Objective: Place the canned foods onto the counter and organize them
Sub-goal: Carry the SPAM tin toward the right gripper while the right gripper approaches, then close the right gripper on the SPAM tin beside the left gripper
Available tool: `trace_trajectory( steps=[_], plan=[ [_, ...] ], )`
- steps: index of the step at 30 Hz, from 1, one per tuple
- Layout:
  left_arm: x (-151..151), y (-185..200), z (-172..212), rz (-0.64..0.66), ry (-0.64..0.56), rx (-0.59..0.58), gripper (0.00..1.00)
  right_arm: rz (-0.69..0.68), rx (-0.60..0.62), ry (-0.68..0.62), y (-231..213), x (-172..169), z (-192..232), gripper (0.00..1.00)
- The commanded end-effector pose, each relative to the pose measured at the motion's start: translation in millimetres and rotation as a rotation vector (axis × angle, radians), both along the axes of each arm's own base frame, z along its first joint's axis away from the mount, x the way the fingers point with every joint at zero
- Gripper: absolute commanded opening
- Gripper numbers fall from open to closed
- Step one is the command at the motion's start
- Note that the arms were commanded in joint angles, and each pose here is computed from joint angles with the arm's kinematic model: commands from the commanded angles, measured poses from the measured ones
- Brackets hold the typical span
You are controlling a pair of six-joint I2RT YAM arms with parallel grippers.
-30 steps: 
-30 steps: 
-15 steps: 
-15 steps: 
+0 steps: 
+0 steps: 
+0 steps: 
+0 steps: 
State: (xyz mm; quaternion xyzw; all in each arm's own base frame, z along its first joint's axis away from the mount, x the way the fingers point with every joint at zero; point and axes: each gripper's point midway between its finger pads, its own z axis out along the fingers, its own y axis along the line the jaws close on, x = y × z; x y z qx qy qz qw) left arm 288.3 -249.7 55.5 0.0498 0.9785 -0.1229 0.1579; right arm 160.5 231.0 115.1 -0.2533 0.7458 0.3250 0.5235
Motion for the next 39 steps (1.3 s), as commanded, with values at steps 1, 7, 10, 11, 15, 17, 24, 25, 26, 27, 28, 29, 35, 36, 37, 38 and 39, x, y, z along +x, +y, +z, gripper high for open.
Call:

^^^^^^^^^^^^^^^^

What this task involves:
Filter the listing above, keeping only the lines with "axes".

Answer to the problem:
- The commanded end-effector pose, each relative to the pose measured at the motion's start: translation in millimetres and rotation as a rotation vector (axis × angle, radians), both along the axes of each arm's own base frame, z along its first joint's axis away from the mount, x the way the fingers point with every joint at zero
State: (xyz mm; quaternion xyzw; all in each arm's own base frame, z along its first joint's axis away from the mount, x the way the fingers point with every joint at zero; point and axes: each gripper's point midway between its finger pads, its own z axis out along the fingers, its own y axis along the line the jaws close on, x = y × z; x y z qx qy qz qw) left arm 288.3 -249.7 55.5 0.0498 0.9785 -0.1229 0.1579; right arm 160.5 231.0 115.1 -0.2533 0.7458 0.3250 0.5235

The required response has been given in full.